Flies raved at their new home and I buried the bag in with the rest. Across the street, I heard a woman's muffled cry. She was wrapped in someone's arms. He stood a few feet above her. Her stout frame nestled into his chest.

When she pulled away, I noticed her short curly hair and unwavering smile. I'd seen her somewhere. And as the memory of her appeared, she popped the trunk of a cherry red mustang.

It was Wren, dressed exactly like the day I first met him, only now, his leather jacket was perfect for the season. He rushed to her as she pulled out an enormous suitcase. She stuffed containers of food into the pockets, and I caught the mention of an airplane.

He's leaving?

As the question bobbed through my mind, I sprinted across the street. A series of honks scattered through the air and captured his attention. At my ravenous pursuit, his eyes enlarged.

"Nora!" The woman beamed.

I felt embarrassed. She was the woman who gave Wren his first job. She believed in him so much she let him break into her restaurant on our first date. And I couldn't even remember her name.

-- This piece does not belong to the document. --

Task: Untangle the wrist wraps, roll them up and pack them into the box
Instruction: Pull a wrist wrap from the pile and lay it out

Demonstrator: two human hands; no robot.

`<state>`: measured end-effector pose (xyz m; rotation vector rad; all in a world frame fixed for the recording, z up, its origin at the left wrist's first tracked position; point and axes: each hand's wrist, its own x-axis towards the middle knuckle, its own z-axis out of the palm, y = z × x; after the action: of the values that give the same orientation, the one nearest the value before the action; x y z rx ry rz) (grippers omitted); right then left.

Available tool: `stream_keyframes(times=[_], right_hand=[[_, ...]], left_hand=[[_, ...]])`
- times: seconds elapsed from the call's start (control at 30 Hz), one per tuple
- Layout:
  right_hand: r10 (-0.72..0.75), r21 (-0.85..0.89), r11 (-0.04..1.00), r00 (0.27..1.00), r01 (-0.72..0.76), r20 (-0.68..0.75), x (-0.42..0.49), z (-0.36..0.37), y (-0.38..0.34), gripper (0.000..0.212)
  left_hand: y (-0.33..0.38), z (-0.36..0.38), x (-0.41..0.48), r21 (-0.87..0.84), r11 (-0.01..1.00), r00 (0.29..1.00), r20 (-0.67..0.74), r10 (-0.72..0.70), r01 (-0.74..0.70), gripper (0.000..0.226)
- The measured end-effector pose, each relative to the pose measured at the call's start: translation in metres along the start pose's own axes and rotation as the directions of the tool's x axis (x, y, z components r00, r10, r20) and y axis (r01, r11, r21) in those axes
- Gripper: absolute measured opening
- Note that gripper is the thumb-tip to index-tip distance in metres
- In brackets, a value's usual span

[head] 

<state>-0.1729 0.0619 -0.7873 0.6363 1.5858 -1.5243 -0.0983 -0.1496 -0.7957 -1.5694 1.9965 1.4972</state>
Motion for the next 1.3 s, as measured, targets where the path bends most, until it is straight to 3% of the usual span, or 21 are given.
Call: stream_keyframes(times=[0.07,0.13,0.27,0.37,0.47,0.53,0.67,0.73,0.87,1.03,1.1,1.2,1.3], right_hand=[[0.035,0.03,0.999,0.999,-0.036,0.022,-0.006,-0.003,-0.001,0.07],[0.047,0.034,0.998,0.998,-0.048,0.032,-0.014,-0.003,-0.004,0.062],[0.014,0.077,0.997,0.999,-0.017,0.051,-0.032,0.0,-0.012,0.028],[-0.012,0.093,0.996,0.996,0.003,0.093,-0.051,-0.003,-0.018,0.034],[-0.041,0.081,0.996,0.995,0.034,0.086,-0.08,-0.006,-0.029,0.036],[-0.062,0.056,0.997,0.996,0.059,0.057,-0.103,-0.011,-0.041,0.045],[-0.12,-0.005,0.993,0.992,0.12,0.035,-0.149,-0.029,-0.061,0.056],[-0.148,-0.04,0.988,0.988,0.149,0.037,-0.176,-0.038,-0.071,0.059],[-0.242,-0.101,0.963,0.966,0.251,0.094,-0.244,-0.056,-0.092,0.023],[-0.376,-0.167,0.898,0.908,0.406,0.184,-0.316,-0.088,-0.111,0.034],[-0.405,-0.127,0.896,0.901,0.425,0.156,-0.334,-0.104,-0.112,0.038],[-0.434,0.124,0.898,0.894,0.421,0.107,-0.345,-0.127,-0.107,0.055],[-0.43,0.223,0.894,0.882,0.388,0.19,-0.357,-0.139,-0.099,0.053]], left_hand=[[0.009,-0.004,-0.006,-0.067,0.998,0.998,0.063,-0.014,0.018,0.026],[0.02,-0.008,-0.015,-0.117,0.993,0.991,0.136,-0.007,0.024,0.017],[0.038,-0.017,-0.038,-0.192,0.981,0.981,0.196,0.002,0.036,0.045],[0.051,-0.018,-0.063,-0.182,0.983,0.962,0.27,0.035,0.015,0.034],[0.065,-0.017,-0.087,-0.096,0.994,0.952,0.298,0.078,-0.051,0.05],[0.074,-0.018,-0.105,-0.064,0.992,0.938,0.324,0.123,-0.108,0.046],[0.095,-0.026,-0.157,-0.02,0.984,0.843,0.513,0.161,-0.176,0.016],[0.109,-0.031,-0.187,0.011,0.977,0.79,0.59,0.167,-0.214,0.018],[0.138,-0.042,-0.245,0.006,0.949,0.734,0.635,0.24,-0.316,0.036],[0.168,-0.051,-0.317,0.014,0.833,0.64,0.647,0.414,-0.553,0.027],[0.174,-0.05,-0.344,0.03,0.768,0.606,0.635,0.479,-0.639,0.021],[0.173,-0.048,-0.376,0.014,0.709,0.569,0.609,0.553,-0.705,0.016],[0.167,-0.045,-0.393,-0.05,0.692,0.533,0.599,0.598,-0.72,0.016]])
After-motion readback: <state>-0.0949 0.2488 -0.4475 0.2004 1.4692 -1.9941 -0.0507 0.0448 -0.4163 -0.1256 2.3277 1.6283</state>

She gave the type of hug that made you want to cry and confess all your problems. But Wren stole all my attention; I couldn't give her any.

"I'm Greta. Wren has told me so much about you. I'm like his mom away from his mom." She smiled, locking arms with me. Her attention centered on a flustered Wren. "This thing's leaving us for L.A. You don't find women like us outside of Elk Rose."

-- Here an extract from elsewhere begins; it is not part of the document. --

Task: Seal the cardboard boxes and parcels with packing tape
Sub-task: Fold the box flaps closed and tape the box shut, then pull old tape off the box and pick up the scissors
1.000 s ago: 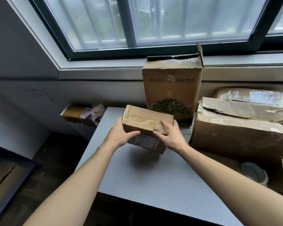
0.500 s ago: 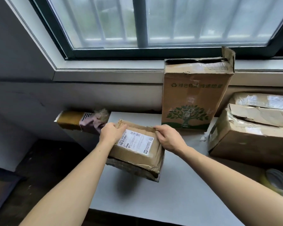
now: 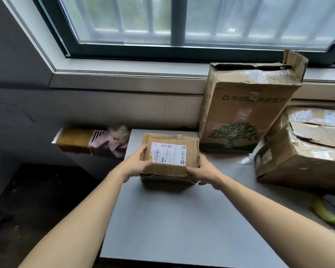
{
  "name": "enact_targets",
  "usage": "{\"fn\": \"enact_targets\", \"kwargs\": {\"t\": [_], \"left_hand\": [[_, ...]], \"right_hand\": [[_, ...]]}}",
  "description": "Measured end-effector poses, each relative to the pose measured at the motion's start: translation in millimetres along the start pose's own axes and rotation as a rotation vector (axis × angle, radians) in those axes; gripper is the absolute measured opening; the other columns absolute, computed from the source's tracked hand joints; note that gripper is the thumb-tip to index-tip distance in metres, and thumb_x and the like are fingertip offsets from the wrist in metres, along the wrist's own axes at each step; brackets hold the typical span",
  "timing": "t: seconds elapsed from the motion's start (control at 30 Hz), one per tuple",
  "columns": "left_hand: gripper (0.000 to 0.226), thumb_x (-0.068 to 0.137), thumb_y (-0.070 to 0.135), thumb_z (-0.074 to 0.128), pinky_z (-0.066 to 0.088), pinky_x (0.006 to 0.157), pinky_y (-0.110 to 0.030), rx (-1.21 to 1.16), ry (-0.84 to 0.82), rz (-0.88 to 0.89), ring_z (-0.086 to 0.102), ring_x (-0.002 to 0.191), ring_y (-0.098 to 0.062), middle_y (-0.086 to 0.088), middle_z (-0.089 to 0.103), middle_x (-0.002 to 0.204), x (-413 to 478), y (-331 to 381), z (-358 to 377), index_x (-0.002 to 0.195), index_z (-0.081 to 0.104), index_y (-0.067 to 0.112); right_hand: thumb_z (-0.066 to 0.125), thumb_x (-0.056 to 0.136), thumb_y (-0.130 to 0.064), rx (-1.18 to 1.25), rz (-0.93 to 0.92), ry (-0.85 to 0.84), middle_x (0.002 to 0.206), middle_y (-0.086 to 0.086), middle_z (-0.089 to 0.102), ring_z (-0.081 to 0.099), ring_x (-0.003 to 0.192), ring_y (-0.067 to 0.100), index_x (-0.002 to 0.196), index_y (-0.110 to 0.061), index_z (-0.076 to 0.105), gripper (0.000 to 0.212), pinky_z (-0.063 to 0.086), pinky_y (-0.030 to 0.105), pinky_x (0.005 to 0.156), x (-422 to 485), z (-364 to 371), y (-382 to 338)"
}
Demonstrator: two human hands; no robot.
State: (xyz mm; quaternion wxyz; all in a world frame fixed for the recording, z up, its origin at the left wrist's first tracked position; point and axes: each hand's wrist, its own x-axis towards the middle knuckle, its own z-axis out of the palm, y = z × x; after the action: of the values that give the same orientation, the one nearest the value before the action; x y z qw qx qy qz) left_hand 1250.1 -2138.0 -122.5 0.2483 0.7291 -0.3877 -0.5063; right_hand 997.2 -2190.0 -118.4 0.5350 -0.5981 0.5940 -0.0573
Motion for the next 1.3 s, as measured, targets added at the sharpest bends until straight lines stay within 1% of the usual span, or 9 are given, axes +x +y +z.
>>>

"You're moving to California?" My voice swelled and sitting birds dispersed into the trees.

Greta took a step back and wrung her hands. "Oh, I just remembered I was supposed to wash the iron today. I better go."

As she shuffled into her apartment building, she hugged Wren one last time.

At what point was he going to tell me he was leaving? When he was on the plane or five months later, when I crossed his mind? I get I was the one who wanted space, but if he was leaving, he could've picked up the phone and talked to me. It wasn't fair. I didn't like being left in the dark. I thought he cared enough to tell me if his feelings had changed. Mine hadn't.